HP Aengaar, chief executive at Asteco, says the depreciation of the dollar boosts the purchasing power of investors from Europe and the UK.
“As the dollar's value falls against their respective currencies, buyers will find Dubai properties comparatively more affordable as they need to spend less in their local currency to acquire the same property,” he said.
The UAE property market has continued to recover from the coronavirus pandemic due to government initiatives such as residency permits for retirees and remote workers.
The Emirates’ move to expand the 10-year golden visa programme, the economic gains generated by Expo 2020 Dubai and higher oil prices also supported property market growth.
Abu Dhabi recorded 5,472 real estate transactions worth Dh27.9 billion in the first quarter of 2023, according to the latest data from the Department of Municipalities and Transport.
The value of the deals in the emirate more than doubled during the three months to the end of March, while the volume of transactions, which includes property sales and mortgages, rose by 66 per cent.
Meanwhile, Dubai’s residential real estate prices rose in June at the strongest pace since 2014, as demand continued to rise.

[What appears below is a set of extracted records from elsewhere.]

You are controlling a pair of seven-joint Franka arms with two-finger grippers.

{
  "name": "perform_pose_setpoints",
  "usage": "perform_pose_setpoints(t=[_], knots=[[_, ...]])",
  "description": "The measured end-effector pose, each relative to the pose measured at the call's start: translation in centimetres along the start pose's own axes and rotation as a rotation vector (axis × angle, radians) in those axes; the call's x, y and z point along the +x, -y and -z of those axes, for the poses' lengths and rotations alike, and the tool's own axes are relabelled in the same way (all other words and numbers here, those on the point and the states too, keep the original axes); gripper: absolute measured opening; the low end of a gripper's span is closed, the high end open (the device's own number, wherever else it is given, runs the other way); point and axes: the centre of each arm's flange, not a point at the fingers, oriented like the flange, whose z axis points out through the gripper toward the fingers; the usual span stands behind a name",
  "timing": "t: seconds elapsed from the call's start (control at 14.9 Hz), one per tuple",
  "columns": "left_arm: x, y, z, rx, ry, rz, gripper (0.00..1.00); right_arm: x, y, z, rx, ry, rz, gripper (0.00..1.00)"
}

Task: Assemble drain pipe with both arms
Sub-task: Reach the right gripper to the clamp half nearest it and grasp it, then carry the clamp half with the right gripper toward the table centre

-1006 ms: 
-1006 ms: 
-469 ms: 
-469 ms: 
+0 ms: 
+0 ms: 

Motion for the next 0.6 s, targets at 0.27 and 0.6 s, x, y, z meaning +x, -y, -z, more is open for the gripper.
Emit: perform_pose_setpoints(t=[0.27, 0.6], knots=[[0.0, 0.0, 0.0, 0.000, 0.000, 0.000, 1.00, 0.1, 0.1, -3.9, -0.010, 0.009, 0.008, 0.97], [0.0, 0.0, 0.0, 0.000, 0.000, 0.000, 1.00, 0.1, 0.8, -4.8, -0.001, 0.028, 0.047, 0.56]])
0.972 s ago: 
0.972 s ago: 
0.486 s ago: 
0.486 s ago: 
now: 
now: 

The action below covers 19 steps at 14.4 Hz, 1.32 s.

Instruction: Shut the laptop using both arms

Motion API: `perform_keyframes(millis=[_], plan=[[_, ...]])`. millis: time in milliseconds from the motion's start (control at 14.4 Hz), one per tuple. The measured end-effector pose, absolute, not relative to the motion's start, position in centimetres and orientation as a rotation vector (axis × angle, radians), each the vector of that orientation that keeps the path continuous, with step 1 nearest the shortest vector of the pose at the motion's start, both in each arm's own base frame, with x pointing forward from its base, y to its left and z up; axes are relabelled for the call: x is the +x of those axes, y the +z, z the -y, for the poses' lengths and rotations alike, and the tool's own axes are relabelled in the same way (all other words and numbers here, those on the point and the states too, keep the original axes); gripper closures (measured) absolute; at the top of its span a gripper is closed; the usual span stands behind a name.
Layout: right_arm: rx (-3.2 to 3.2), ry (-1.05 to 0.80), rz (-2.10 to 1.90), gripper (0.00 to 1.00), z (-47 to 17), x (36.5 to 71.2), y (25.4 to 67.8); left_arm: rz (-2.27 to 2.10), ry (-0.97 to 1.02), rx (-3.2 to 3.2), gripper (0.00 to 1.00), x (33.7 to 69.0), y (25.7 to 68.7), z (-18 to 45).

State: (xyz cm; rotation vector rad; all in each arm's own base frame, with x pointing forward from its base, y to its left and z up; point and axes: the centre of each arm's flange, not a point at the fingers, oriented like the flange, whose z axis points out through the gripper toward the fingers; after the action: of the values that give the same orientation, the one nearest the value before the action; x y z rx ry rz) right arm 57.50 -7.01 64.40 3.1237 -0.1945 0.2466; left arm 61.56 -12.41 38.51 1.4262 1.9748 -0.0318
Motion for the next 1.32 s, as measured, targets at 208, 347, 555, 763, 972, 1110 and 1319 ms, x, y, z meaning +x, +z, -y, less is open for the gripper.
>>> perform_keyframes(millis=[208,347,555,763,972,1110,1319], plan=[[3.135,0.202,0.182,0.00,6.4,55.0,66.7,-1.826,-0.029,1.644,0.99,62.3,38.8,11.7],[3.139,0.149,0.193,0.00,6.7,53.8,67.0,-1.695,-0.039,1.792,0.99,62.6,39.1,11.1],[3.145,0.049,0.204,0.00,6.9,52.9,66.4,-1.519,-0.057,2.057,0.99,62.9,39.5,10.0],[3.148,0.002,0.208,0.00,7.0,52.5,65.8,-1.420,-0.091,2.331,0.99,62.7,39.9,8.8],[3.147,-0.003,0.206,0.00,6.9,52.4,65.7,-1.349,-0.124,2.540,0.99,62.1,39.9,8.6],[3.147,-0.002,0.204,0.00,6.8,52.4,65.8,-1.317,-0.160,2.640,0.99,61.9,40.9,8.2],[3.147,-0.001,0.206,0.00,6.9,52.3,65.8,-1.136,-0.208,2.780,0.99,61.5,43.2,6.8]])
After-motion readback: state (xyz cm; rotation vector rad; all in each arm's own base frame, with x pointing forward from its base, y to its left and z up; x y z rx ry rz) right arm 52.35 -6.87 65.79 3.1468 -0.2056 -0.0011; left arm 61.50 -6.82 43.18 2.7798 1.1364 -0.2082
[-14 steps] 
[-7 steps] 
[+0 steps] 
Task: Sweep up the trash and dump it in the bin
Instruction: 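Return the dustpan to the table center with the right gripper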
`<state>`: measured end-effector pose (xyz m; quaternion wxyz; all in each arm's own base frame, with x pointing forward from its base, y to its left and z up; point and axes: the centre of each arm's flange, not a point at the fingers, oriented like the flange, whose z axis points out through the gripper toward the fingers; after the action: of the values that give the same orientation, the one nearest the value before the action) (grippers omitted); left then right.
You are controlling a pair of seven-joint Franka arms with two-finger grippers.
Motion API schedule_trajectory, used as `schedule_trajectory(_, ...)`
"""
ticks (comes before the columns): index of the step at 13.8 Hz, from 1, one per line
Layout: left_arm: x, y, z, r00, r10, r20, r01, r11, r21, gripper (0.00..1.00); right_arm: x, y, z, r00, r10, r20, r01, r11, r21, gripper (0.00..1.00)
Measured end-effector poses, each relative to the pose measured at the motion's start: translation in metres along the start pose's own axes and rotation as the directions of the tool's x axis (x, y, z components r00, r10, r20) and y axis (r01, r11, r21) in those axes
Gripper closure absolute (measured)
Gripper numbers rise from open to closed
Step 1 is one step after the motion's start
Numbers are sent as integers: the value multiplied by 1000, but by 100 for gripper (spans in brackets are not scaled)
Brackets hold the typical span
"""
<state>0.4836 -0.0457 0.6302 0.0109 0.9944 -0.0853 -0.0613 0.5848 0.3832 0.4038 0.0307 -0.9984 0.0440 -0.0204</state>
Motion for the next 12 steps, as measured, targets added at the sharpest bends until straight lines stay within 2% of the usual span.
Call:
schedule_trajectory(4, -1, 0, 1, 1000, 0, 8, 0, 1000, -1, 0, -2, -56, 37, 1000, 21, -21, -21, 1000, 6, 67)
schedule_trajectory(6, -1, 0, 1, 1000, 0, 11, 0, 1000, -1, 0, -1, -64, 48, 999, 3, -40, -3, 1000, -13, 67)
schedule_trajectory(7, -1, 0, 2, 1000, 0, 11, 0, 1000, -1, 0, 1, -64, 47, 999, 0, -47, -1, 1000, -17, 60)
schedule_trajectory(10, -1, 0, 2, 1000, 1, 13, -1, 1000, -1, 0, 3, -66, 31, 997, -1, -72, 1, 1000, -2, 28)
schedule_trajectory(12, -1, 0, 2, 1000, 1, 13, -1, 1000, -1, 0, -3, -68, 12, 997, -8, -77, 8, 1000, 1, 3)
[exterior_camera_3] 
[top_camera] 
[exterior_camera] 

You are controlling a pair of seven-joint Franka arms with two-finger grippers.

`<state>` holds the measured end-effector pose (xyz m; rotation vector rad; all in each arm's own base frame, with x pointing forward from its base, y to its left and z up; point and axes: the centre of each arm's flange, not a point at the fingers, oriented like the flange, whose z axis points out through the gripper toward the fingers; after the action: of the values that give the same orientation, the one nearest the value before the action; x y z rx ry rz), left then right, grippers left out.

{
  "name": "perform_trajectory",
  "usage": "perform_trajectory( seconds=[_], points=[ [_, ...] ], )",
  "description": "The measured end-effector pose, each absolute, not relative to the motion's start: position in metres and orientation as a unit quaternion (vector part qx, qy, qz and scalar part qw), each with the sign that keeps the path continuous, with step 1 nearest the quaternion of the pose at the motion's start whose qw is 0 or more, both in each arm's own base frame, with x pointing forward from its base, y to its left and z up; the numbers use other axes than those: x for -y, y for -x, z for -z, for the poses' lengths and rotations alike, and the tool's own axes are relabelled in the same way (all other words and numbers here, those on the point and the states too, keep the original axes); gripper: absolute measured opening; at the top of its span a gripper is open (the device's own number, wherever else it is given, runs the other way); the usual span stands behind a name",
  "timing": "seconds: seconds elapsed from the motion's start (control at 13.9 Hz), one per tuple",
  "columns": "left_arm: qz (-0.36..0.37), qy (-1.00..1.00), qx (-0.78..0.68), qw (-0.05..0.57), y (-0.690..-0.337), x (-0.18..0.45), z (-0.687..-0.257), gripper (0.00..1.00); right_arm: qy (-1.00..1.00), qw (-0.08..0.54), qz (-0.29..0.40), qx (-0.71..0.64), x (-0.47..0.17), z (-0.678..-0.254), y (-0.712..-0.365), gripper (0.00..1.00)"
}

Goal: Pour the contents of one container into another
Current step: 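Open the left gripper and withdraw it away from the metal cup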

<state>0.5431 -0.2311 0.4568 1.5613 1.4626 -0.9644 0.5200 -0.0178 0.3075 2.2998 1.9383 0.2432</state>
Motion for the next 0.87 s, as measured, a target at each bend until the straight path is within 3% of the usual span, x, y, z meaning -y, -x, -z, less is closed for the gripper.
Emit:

The average price for residential units in the emirate grew by 16.9 per cent on an annual basis, up from 15.9 per cent year on year from the data recorded in May this year, CBRE said in its Dubai Residential Market Snapshot report this month.
Dubai is also the world's top market for $10 million homes as sales hit $3.1 billion in the first half of the year, edging past Hong Kong and New York, according to global property consultancy Knight Frank.
But while European and the British investors stand to benefit from a falling dollar, the impact is different for Indian and American property buyers.
The dollar has appreciated against the Indian rupee in the past one year, which in turn has affected Indian investors, who are among the top homebuyers in Dubai.
“For an Indian rupee-denominated buyer buying a property in the UAE, it has in fact become 2.8 per cent more expensive in the past year," Mr Khan said.
"A year ago, one US dollar was equivalent to 80 Indian rupees, now it is hovering around 82 rupees to a dollar."
American buyers are also facing steeper costs, given property prices have increased and the dirham is pegged to the US dollar, Mr Khan said.
However, Mr Aengaar cautioned that buyers need to consider currency risks before making long-term investment decisions.
“Whilst a weaker dollar may provide immediate benefits, buyers should consider the long-term potential of the investment,” he said.